一夏と箒は対面する形で食事を取っていると女子三人が話しかけてきた。
「お、織斑君。隣いいかな?」
「おう、いいぜ。」
その言葉を聞くと女子一同パッと表情を明るくする。周りでは羨ましがる声が聞こえてくるがそんなことは気にしない。
「なあ、朝そんなんで足りるのか?」
一夏は女子たちの朝食の量を見て思ったことを口にした。
「わ、わたしたちは・・・・・・・・・・・ね。」
「う、うん・・・・・・・」
「お菓子よく食べるし。」
その言葉を聞いて一夏は何となく察した。
「もし体重を気にしているならいいダイエット方法があるが聞くか?」
一夏のその言葉に女子一同頷く。周りの女子たちも耳を傾けた。
「朝は体力を多く使うだろ?それにはエネルギーが必要だ。でもそんな少ない量だと必要以下のエネルギーしか得られない。だったらどうするか?朝はカロリーが高いものを取るんだ。学校にいるから朝から多くのエネルギーを使うだろうし、それに体育の授業に少食だと倒れちまうからな。外国にも朝と晩の食事を逆にしてダイエットに成功した人もいるぞ。」
一夏のその言葉に一同感心をする。
「一夏、私は先に行っているぞ。」
箒はそういうとトレイを戻しに行った。
「ねえ、織斑君。篠ノ之さんと仲良しなの?」
「ああ。幼馴染なんだ。アイツぶっきらぼうに見えるけど根は優しいんだ。仲良くしてやってくれ。」
「もちろん。でもちょっと目つきが怖いかな?」
「あ~、剣道する時はまず心から負けてたらいけないからそのせいなんかもな。」
そんな話をしていると食堂に千冬の声が響き渡った。
「さっさと朝食を取れ!遅れた物にはグラウンド十周をさせるぞ!」
アリーナの平均周囲は5km。十周となるとフルマラソンを軽く超える。そんな千冬の言葉を聞き一同は朝食を急いで食べるのであった(一夏以外)。
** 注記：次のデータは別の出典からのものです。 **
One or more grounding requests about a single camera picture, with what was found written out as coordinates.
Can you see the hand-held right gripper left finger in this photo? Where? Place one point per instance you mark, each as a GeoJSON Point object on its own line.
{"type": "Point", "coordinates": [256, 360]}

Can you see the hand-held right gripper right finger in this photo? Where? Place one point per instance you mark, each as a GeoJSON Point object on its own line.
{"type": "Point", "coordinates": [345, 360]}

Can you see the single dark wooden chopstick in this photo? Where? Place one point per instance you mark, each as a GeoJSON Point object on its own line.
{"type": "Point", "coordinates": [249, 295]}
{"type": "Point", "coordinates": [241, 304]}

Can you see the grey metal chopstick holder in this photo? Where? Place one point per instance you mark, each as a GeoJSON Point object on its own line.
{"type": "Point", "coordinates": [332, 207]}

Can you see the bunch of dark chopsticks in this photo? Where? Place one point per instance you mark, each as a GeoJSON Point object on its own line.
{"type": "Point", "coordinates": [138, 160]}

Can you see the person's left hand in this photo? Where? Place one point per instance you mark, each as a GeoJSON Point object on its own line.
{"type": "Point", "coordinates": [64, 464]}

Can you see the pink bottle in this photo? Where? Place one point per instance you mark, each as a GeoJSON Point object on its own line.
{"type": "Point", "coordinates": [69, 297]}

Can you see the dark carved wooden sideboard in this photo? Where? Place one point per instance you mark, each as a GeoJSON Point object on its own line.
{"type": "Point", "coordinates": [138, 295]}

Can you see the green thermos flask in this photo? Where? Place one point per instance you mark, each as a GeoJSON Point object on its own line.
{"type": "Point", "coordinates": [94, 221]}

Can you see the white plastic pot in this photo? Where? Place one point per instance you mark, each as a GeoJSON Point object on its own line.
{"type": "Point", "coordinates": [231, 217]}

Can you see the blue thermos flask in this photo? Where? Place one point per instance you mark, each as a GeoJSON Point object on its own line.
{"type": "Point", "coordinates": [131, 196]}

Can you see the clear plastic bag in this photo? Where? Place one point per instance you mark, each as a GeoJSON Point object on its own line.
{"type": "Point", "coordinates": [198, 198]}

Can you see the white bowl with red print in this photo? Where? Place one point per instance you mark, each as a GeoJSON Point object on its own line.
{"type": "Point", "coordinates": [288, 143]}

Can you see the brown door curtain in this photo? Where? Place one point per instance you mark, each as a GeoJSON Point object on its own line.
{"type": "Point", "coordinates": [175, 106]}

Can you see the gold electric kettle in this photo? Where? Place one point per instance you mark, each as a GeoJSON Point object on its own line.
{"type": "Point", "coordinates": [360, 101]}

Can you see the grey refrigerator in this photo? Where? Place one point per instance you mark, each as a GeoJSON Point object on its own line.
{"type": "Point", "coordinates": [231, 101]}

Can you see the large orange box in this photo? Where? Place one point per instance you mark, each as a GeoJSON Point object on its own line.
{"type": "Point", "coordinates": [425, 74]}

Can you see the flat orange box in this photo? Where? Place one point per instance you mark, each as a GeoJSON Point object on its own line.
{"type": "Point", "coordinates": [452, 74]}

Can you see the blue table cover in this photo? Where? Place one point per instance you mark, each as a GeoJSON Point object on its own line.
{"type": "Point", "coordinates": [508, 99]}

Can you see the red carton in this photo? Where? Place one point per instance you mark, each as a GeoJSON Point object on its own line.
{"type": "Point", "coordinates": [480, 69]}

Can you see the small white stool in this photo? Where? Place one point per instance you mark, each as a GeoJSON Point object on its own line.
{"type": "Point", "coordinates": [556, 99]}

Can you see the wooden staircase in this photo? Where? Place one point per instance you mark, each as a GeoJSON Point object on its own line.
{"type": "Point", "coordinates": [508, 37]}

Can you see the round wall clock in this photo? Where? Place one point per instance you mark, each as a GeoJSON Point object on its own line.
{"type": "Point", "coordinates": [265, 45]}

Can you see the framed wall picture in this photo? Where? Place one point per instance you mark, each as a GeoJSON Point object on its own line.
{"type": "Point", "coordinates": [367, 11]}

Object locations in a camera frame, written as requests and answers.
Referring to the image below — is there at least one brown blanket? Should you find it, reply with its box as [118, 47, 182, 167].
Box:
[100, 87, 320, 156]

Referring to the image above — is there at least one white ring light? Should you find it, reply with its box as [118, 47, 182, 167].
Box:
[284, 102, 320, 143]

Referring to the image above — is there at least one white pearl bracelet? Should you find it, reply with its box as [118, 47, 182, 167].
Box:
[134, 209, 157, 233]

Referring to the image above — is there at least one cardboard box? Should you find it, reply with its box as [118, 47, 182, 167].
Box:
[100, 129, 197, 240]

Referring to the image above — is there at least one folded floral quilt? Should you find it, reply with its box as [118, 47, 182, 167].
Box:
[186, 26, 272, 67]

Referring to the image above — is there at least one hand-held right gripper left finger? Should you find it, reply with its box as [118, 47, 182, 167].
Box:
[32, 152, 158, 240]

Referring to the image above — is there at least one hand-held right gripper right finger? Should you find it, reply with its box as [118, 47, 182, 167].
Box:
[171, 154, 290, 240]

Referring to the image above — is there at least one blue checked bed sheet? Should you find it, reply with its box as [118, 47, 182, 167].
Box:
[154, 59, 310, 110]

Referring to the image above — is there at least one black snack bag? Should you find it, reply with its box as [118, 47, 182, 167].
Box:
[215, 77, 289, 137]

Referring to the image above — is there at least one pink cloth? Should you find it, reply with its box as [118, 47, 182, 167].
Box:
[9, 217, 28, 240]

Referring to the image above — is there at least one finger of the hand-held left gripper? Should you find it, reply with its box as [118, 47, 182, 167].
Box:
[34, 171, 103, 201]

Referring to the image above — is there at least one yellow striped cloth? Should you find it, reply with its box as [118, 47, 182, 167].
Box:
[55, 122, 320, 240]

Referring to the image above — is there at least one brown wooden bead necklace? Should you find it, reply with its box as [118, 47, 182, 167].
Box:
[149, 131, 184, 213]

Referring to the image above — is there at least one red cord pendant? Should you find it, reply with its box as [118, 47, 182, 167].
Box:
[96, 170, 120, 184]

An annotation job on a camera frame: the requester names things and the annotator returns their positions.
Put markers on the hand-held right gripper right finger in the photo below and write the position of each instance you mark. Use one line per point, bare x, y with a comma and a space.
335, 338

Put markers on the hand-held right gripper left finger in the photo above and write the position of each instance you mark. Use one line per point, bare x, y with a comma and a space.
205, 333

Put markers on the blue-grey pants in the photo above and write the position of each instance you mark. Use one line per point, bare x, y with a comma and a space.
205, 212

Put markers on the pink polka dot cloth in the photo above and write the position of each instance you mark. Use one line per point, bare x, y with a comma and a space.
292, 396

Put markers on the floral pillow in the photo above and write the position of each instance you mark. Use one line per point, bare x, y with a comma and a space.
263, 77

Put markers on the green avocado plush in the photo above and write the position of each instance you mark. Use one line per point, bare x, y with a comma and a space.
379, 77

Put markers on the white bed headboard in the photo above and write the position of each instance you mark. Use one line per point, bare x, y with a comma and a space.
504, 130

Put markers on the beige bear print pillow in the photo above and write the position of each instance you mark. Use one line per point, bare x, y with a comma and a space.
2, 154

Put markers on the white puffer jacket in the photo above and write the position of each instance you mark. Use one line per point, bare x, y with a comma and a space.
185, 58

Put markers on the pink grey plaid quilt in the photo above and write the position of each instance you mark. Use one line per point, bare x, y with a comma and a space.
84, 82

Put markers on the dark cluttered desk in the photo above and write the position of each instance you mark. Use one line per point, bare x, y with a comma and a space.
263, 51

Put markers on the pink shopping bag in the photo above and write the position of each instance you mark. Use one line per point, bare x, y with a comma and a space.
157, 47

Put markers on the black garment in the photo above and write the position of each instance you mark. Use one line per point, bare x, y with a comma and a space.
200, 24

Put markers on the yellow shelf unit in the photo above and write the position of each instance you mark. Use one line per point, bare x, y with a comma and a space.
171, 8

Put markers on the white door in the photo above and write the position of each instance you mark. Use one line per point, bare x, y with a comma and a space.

二限目の授業後の休憩時間。一夏は自分御席で次の授業の準備をしていた。そんな時に一夏に一人の女子が近づいてくる。
「ちょっとよろしくて?」
「ん?おやおやこれはイギリス代表候補生のMs.オルコット。」
「まあ、わたくしのことをご存知のようですわね。」
「昨日の自己紹介の時に知りました。」
一夏に話しかけてきたのはイギリス代表候補生のセシリア・オルコットであった。
「貴方はラッキーですわ。エリートであるこのわたくしと同じクラスメイトになれて。」
「本当にラッキーですね。」
「・・・・・・・・・・・バカにしていますの?」
「いえいえまさか、そんなことはありませんよ。」
一夏は手を振り、否定する素振りを見せる。
「まあ、わたくしは優秀です故、貴方が分からないところを教えて差し上げましょう。幸いにもわたくしは試験官を倒しましたし。」
「ならば私と同じですね。」
「はい?」
一夏の言葉にセシリアは間抜けな声を上げる。
「今なんと?」
「ですから私と同じと申しました。」
「・・・・・・・・・・・わたくしだけと聞きましたが。」
「それはきっとタイミングがズレたのでしょう。貴方が試験を行った人私が試験を行った日は大きく日にちの差があります。きっとそのせいでしょう。」
その時チャイムが鳴った。
「くっ、逃げなくってよ!」
(授業中にどこに逃げろと?)
一夏が言いたい疑問にセイバー頷いた。